The Center of an Application: EF and Databases
This article is a re-posting of the original located at: https://thenewobjective.com/software-systems-engineering/the-center-of-an-application-ef-and-databases
Introduction
Independently I have been asked by a number of Tech leads about the use of Entity Framework vs the use of a Database Project for the management of Entities and their state. This has generally been done in the context of Domain Driven Design (DDD) and Microservices. Since it has come up on six different occasions I thought it would be a good idea to write a blog post to prevent repetition in the future.
Structure follows strategy so here I will provide a quick overview of the philosophy of a particular architecture and what consequences that has for the choice of one technology over another. For pedagogical purposes, assume this is in the context of C#, .NET Core, and Azure.
I didn’t have time to write you a short letter, so I wrote you a long one. -Mark Twain
Control Theory And Requirements
A subset of Systems Theory is Control Theory. The basic gist is that to manage and understand a system you need a centralized representation for it. In the cars we drive that is the dashboard and steering wheel. In our bodies that is the brain. So what is the centralized representation for software?
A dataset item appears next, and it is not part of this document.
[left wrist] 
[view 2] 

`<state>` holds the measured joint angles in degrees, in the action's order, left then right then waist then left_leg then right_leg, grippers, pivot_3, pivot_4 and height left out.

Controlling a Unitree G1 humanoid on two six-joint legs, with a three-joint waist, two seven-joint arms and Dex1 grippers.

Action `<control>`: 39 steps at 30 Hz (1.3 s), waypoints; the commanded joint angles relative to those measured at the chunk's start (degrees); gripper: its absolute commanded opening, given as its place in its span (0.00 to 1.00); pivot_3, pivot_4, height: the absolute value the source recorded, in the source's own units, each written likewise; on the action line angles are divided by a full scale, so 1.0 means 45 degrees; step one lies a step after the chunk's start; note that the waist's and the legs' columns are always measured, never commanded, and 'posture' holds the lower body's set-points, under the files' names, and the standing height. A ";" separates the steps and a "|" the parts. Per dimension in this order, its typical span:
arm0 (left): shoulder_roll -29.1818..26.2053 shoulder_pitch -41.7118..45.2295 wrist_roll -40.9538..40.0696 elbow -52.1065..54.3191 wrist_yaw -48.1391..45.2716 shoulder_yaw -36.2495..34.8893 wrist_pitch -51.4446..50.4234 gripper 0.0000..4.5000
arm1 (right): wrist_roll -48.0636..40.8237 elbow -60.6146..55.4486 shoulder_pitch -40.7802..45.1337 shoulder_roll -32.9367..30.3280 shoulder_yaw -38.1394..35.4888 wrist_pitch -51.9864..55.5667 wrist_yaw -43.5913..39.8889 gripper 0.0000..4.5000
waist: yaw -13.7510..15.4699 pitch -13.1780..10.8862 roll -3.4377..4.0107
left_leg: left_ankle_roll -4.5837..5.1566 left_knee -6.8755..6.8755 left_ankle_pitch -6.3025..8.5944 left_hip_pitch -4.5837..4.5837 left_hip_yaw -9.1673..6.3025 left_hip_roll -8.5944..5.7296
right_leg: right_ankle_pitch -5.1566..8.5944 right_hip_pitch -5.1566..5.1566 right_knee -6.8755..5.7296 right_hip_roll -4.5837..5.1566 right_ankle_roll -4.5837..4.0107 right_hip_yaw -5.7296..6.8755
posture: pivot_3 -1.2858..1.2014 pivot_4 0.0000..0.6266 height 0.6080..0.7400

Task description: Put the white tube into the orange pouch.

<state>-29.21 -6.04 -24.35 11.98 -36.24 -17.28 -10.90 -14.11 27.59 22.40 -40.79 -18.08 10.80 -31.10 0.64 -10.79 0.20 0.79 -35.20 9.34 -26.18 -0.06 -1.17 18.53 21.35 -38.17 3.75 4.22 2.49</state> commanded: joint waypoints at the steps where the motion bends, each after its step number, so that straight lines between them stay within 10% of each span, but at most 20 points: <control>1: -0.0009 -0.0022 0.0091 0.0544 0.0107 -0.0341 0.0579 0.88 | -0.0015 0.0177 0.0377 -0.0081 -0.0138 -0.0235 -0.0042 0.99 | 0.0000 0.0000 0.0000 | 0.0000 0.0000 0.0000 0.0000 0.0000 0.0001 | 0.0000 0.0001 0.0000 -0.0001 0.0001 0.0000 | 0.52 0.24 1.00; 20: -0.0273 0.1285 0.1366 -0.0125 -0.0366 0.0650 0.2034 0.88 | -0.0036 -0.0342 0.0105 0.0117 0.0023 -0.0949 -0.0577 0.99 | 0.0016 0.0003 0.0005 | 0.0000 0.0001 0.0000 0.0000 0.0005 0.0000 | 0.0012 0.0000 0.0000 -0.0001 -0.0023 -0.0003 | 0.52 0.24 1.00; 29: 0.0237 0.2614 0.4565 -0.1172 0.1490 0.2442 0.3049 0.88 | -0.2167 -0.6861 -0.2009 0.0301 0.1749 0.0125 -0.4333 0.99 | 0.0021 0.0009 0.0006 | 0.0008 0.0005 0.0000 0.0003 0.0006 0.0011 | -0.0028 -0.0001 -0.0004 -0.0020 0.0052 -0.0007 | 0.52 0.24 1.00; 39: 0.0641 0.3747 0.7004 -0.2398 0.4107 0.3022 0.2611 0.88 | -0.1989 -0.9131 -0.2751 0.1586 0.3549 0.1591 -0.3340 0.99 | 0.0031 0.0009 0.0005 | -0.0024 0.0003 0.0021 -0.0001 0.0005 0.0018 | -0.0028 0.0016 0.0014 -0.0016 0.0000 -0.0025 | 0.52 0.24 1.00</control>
We could say it is obviously the code, but we also know that is too broad of an answer. An implementation is a “fact” and not a “truth”. More specifically it is an “artifact” and to paraphrase David Hume: you cannot derive an ought from an is, or as Robert Pirsig might state it: For every fact there is an infinity of hypotheses. So we need something more abstract than the code.
The appropriate representation of a system (Software or otherwise) is its requirements. These consist of propositions (statements) about the system. For example, “The car shall not exceed 65 mph” or “The car shall not exceed 100 mph”. These are the “truths” of the system. These consist of propositions (statements representing ‘true’ or ‘false’) and their relationships. An example might be the famous syllogism:
R1: All Men Are Mortal
R2: Socrates Is A Man
---------------------- Modus-Ponens (Thus we can derive)
R3: Socrates Is Mortal
Luckily, we are not constrained to some formal logic representation nor long and boring English descriptions (unlike my writing here). We accomplish this indirectly with Mockups (like Figma), UML Diagrams, pseudo-code, and more. Each of these representations are a different view of the same system but aimed towards a different audience. Mockups are great for designers, front-end developers, and business stakeholders. A Deployment Diagram is relevant to an Infrastructure Engineer or DevOps engineer. The key is that they are all representations of the requirements. They are the “truths” of the system divorced from the “facts” of the implementation. This concept of differing views into the same system has been formalized in one way called the 4+1 Architectural View Model.
Domain Engineering And Domain Driven Design
Requirements Engineering is a bit pointless if you do not know the subjects you are dealing with, hence the process of Domain Engineering. We identify the Domain of Discourse which are the entities and relationships used by a community of interest. For example, in the domain of banking we have entities like “Account”, “Transaction”, “Customer”, “Branch”, etc. These are the nouns of the domain. The relationships are the verbs. For example, “A Customer has an Account”, “A Customer has a Transaction”, “A Branch has a Customer”, etc. These are the “truths” of the domain and therefore the requirements of the system. In larger systems this can be quite complex and challenging to understand. To manage this complexity we can decompose the domain into subdomains (Bounded Contexts). Everything related to an E-Commerce checkout process for example could be a context called “Checkout”, while everything related to the management of a customer’s account could be a context called “Account Management”.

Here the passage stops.